From the data below, return the exact lines starting at the line containing "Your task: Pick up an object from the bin" and ending at the line containing "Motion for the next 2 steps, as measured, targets", both included, and nothing else.

Top of EXERCISE INPUT

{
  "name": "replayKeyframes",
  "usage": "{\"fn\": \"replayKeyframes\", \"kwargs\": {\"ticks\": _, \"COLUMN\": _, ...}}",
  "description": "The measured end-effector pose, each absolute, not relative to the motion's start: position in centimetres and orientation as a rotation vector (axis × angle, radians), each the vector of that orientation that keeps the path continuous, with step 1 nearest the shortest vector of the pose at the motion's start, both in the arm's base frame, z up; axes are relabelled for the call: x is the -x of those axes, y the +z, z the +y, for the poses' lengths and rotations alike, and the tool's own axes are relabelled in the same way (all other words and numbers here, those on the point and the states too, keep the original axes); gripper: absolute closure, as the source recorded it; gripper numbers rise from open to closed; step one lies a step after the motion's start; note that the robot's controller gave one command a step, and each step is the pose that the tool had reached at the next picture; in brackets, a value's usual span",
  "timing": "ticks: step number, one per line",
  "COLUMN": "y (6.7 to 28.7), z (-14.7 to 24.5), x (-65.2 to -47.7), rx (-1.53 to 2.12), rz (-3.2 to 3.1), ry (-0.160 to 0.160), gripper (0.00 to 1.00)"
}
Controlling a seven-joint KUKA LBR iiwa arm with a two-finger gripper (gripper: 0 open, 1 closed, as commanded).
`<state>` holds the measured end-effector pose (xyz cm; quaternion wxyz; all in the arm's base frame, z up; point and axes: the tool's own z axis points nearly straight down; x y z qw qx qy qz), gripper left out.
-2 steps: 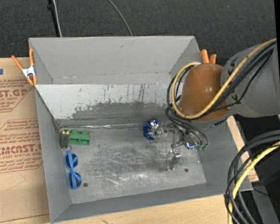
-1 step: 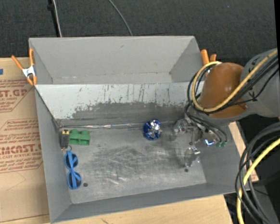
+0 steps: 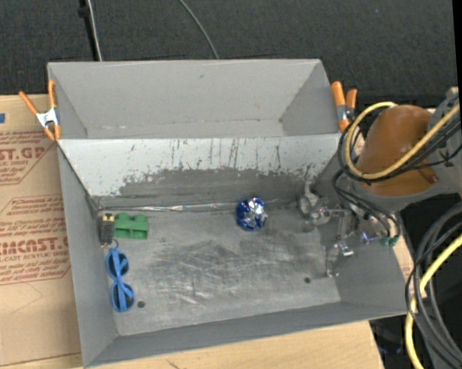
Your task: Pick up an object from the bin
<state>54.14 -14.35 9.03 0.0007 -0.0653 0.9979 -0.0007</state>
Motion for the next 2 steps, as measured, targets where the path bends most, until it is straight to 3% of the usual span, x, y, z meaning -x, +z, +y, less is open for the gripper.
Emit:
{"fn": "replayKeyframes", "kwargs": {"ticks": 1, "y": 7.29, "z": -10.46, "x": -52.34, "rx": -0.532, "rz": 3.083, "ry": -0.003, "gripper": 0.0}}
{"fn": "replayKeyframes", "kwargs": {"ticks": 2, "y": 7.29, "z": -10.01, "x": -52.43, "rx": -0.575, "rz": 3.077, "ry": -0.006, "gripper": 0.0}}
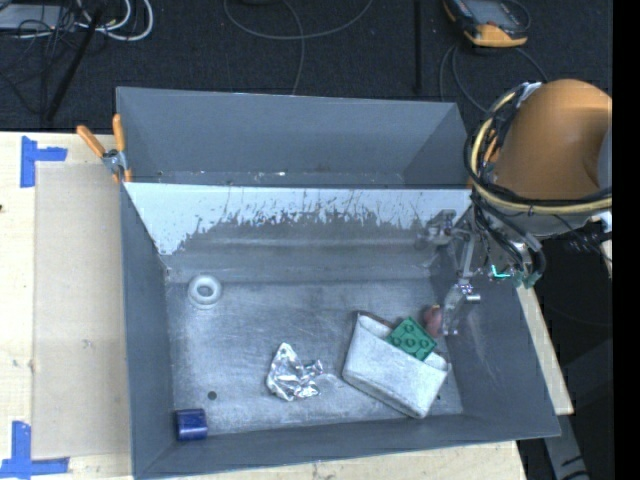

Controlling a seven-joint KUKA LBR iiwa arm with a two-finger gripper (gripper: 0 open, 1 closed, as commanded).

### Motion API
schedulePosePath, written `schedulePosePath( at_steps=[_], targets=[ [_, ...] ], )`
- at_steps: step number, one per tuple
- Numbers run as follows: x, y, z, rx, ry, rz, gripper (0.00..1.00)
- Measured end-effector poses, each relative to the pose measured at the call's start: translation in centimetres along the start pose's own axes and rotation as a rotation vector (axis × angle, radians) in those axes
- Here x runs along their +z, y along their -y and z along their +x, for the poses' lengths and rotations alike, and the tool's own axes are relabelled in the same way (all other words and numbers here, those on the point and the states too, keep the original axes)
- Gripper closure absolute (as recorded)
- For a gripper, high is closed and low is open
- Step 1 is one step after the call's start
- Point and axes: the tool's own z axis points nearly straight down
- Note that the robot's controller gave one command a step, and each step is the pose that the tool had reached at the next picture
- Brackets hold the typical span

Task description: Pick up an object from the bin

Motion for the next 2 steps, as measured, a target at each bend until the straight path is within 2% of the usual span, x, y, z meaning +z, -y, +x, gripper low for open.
schedulePosePath(
  at_steps=[1, 2],
  targets=[
    [14.84, 1.23, 6.46, -0.37, 0.018, 0.002, 0.0],
    [14.65, 1.41, 6.71, -0.375, 0.001, 0.004, 1.0]
  ],
)
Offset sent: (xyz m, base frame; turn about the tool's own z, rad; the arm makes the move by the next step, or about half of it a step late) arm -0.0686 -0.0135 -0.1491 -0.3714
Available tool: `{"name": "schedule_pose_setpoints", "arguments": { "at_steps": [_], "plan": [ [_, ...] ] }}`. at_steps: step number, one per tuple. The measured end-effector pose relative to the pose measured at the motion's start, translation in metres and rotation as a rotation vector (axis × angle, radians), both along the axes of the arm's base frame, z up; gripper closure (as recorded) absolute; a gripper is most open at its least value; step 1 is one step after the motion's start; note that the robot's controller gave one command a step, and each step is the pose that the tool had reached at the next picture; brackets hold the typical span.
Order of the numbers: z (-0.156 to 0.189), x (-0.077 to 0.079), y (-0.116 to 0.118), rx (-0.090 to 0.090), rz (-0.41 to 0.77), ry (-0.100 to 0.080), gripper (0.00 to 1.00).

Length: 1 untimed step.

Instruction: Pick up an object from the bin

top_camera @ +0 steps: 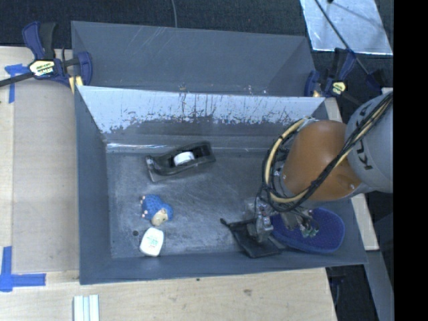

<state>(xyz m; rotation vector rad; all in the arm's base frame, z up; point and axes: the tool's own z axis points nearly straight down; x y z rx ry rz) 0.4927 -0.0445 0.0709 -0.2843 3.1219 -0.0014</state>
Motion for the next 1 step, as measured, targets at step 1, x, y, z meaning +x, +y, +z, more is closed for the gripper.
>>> {"name": "schedule_pose_setpoints", "arguments": {
  "at_steps": [1],
  "plan": [
    [0.1334, 0.024, 0.0066, -0.001, 0.011, -0.006, 1.0]
  ]
}}
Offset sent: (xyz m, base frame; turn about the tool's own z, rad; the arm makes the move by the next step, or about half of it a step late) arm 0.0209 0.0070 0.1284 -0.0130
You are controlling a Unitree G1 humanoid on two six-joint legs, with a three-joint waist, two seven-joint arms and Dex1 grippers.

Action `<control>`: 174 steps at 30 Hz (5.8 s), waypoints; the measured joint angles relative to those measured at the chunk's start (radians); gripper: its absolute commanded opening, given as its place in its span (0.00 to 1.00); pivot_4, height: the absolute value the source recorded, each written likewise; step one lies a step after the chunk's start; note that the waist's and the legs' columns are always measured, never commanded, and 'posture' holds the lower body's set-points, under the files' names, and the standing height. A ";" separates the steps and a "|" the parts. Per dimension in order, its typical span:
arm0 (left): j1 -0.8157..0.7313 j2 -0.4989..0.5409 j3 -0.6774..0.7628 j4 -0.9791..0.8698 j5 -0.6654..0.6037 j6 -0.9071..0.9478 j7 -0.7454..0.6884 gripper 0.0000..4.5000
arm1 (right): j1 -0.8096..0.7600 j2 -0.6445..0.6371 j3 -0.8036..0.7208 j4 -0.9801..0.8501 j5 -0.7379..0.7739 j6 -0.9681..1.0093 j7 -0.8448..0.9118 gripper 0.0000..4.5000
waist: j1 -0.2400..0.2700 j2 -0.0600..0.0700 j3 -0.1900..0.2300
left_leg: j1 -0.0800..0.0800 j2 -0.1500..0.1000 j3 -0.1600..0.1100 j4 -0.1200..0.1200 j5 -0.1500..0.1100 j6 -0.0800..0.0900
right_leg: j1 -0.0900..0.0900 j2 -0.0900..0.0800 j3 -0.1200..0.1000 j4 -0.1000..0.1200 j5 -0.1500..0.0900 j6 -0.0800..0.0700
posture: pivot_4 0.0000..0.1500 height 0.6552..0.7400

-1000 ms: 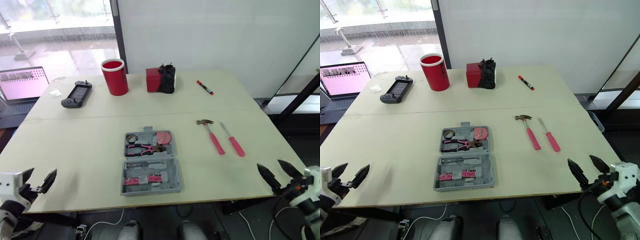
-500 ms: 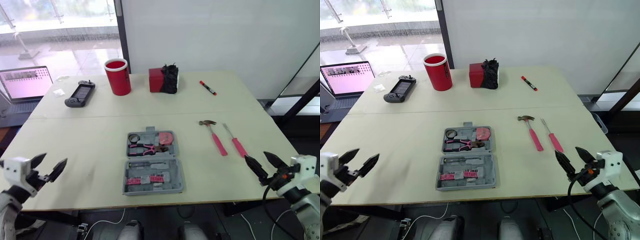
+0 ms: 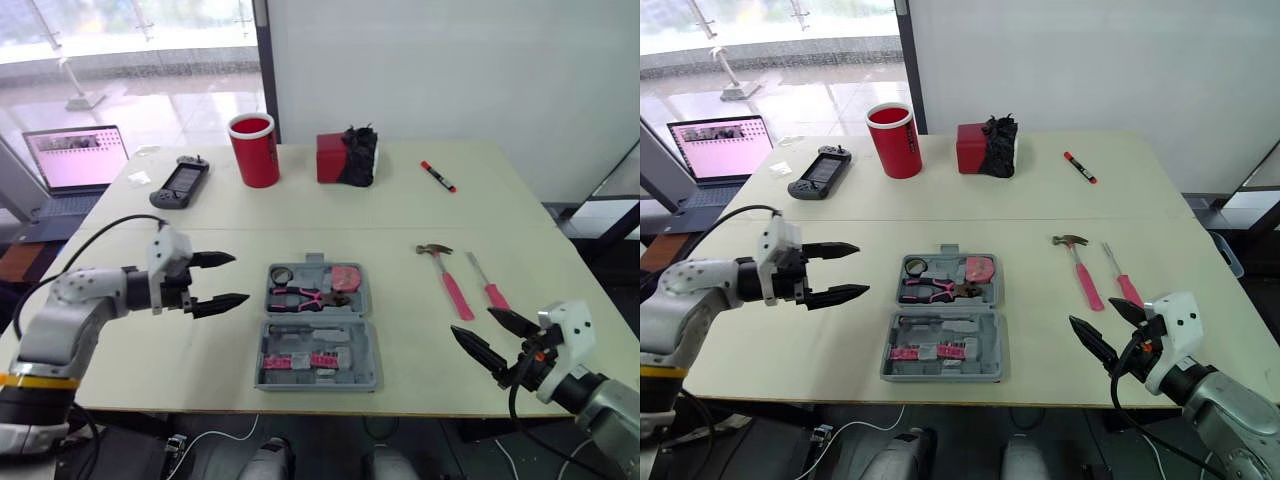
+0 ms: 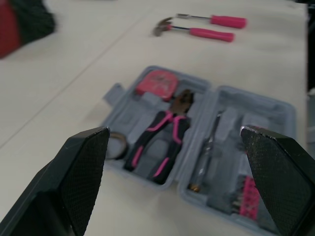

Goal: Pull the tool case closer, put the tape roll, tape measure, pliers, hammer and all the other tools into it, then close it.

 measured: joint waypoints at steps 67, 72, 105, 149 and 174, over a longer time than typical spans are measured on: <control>0.220 -0.128 0.095 -0.338 -0.008 0.167 0.405 1.00 | -0.784 0.118 0.456 0.683 -0.447 0.415 -0.054 0.01 | -0.021 -0.002 0.001 | -0.001 0.000 0.006 -0.004 0.005 -0.009 | -0.007 -0.001 0.008 0.001 0.003 0.002 | 1.00 1.00; 0.165 -0.161 0.052 -0.307 -0.013 0.160 0.373 1.00 | -0.628 0.157 0.423 0.442 -0.423 0.521 -0.117 0.01 | -0.023 -0.003 0.001 | -0.001 0.001 0.007 -0.004 0.005 -0.009 | -0.007 -0.001 0.008 0.001 0.003 0.002 | 1.00 1.00; 0.283 -0.146 0.111 -0.360 -0.018 0.138 0.404 1.00 | -1.177 -0.385 1.197 1.034 -1.202 -1.382 0.544 0.99 | -0.025 -0.003 0.003 | -0.002 0.001 0.010 -0.005 0.006 -0.010 | -0.008 -0.003 0.009 0.000 0.003 0.003 | 1.00 1.00; 0.283 -0.156 0.128 -0.403 -0.023 0.074 0.426 1.00 | -0.849 -0.125 0.561 0.563 -0.553 0.610 0.271 0.00 | 0.003 -0.005 0.001 | -0.004 0.000 0.010 -0.004 0.006 -0.011 | -0.010 -0.003 0.009 0.000 0.004 0.002 | 1.00 1.00; 0.248 -0.058 0.068 -0.421 -0.178 0.212 0.205 1.00 | -0.718 -0.092 0.516 0.497 -0.492 0.348 0.130 0.97 | -0.006 -0.005 0.001 | -0.003 0.001 0.010 -0.004 0.006 -0.010 | -0.009 -0.001 0.009 0.000 0.004 0.003 | 1.00 1.00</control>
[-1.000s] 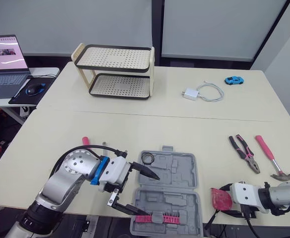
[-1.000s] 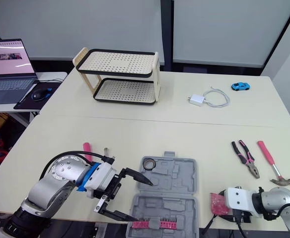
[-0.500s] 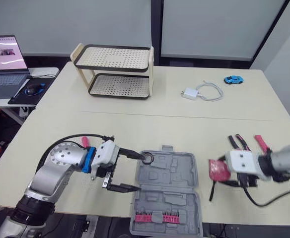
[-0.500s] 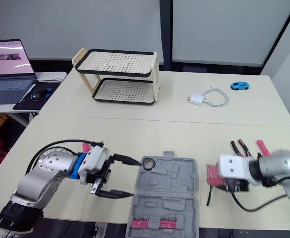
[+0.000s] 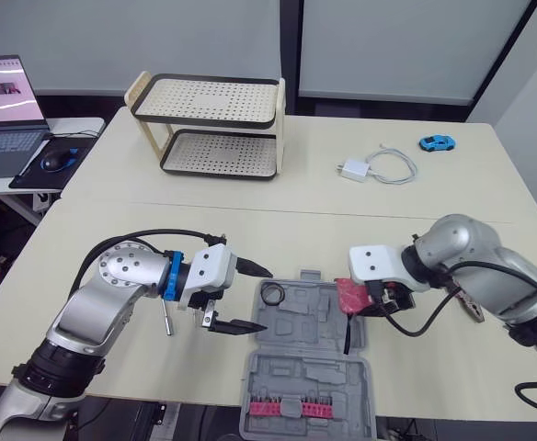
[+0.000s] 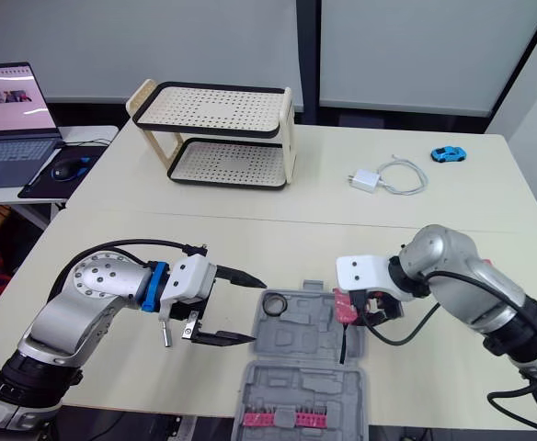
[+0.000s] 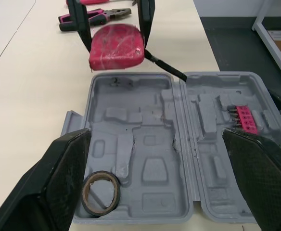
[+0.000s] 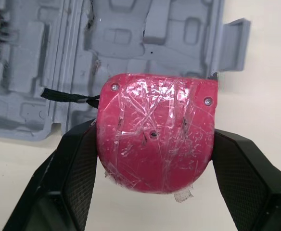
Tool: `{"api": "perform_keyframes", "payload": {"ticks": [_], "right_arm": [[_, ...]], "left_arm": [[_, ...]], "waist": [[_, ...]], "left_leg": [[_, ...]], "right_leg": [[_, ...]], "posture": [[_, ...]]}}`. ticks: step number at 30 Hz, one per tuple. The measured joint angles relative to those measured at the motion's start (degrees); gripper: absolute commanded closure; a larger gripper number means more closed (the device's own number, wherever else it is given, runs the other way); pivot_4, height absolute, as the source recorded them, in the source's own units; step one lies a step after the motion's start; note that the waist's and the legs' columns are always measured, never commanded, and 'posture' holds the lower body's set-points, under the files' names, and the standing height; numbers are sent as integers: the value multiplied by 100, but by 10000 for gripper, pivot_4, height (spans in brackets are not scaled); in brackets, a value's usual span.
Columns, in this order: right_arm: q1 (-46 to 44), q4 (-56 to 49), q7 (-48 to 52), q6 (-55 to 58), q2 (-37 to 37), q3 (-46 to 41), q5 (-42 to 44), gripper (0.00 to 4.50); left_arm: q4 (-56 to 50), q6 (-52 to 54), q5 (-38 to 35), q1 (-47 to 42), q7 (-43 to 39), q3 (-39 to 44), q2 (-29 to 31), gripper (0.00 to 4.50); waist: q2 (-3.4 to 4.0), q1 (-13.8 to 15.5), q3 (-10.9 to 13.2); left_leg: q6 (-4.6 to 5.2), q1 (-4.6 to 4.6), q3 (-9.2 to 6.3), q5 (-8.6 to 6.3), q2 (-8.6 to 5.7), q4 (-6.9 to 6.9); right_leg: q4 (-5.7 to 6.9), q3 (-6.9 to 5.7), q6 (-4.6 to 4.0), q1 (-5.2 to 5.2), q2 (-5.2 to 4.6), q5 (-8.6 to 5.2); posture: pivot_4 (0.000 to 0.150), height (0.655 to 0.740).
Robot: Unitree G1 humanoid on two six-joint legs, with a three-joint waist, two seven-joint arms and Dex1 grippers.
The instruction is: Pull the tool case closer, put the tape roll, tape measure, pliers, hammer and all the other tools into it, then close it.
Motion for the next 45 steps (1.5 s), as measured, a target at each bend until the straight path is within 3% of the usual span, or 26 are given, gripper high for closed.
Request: {"api": "perform_keyframes", "payload": {"ticks": [13, 36, 37, 39, 45], "right_arm": [[147, 531, -367, -99, 535, 361, -609, 13133], [289, 689, -501, -102, 784, 365, -1004, 13133], [292, 689, -508, -110, 791, 362, -1007, 5925], [308, 687, -549, -124, 816, 356, -1006, 653], [303, 199, -342, 167, 730, 17, -716, 211]], "left_arm": [[-230, 269, 110, -220, 117, -186, -96, 0], [-211, 97, 203, 5, 94, -285, -142, 0], [-211, 91, 205, 13, 92, -285, -142, 0], [-211, 81, 205, 34, 90, -285, -142, 0], [-198, -92, 203, 259, 41, -284, -128, 0]], "waist": [[0, -7, 0], [0, -20, -1], [0, -21, 0], [0, -25, 0], [1, -34, -1]], "left_leg": [[-1, 5, -2, 2, -1, 5], [-2, 7, -2, 3, -1, 5], [-2, 7, -2, 3, -1, 5], [-2, 7, -3, 3, -1, 5], [-2, 7, -4, 3, -1, 4]], "right_leg": [[11, -2, 0, 2, 0, 1], [13, -1, 0, 3, 0, 1], [13, -1, 0, 3, 1, 1], [13, -1, 0, 3, 0, 1], [14, -2, -1, 3, 1, 1]], "posture": [[1500, 7350], [1500, 7350], [1500, 7350], [1500, 7350], [1500, 7350]]}}
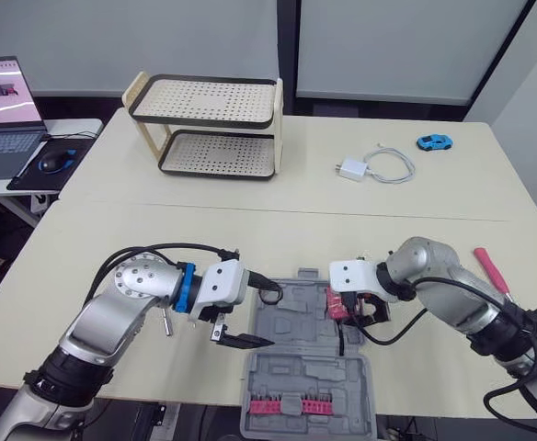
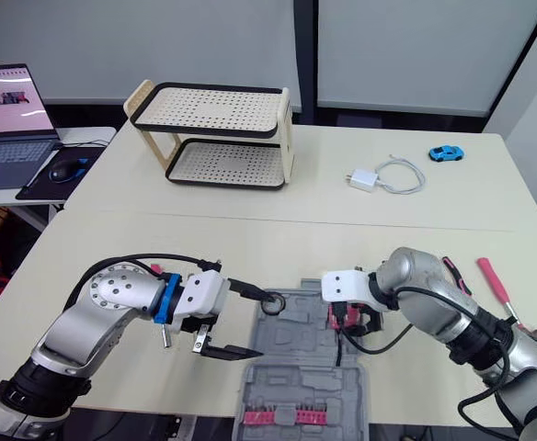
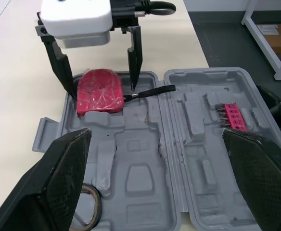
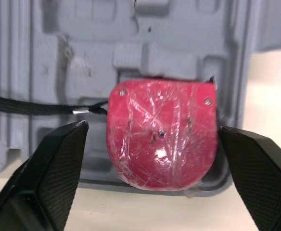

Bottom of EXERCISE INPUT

RESULT OF THIS TASK.
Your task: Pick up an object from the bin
<state>54.14 -14.35 9.03 0.0007 -0.0653 0.9979 -0.0007</state>
Motion for the next 2 steps, as measured, targets where the path bends most, until it is straight to 3% of the usual span, x, y, z meaning -x, +z, +y, less is open for the gripper.

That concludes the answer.